一大盆清水一点点浑浊,淡红色扩散,他胳膊上的伤口却还是在不住渗血,顺着刚被擦净的小臂向下滑,一滴一滴。
乱七八糟的药剂注射过多,副作用一层叠着一层,会影响身体自身的止血愈合能力也不奇怪。
明明只需一枪就能重头再来,洛奕俞倒是也不嫌烦,抿唇继续一点点帮他擦,一条胳膊完了又换一边。
好不容易擦净了点,又向上掀开沈逸被抽到几乎破碎的衣服。
那残损布料和鞭痕几乎黏在一起,看着骇人。
那盆里液体已然深到不成样子,洛奕俞一声不吭又去换了盆清水。
身上比胳膊的鞭痕严重很多,几乎烂成一片,交叠处深到可怕,洛奕俞手停在半空,一时竟无处下手。

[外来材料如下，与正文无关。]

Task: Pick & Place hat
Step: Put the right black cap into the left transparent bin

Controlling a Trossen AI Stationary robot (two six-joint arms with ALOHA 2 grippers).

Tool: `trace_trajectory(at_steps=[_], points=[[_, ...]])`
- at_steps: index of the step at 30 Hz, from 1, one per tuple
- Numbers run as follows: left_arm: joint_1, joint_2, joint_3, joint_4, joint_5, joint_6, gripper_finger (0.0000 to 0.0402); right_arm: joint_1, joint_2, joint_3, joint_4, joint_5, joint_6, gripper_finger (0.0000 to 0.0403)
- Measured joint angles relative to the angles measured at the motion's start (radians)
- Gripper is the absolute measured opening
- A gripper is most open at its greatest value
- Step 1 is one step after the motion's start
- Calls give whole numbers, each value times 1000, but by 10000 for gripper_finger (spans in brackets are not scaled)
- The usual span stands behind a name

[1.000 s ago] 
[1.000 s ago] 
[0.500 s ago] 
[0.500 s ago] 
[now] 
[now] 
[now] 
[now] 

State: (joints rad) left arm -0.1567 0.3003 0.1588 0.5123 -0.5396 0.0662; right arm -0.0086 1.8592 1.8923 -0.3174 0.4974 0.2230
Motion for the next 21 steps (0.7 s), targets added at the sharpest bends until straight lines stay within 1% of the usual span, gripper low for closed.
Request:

又试探性轻轻按压,竭尽所能不弄疼沈逸,紧张到身后都出了层薄汗。
可凝血因子被破坏的太厉害,伤口还在止不住的冒血,刚被擦干净的地方此刻又是鲜红一片。
算了。
洛奕俞有些失神地想,总而沈逸是欠他的,他能熬过来就熬,死了也能再来一次。
他会无数次复生,和自己纠缠,永远。
他找了几片止痛药,强硬捏开沈逸下巴,将苦涩白片塞进去,就着水囫囵顺下。
他抽了几张纸,擦干那些从沈逸唇角溢出的液体,又蹑手蹑脚帮他摆好睡姿。
自然没忘将地上收拾干净,将鞭子消毒放起,又把那团沾了沈逸血的麻绳扔进垃圾桶。
至于为什么要做这些……他不知道。
只是心底难受得要命,总感觉要是不忙起来,自己就会被这能将人逼疯的情绪彻底吞噬那样。
做完这一切,他呆呆站在原地,沉默望向沈逸苍白的睡颜。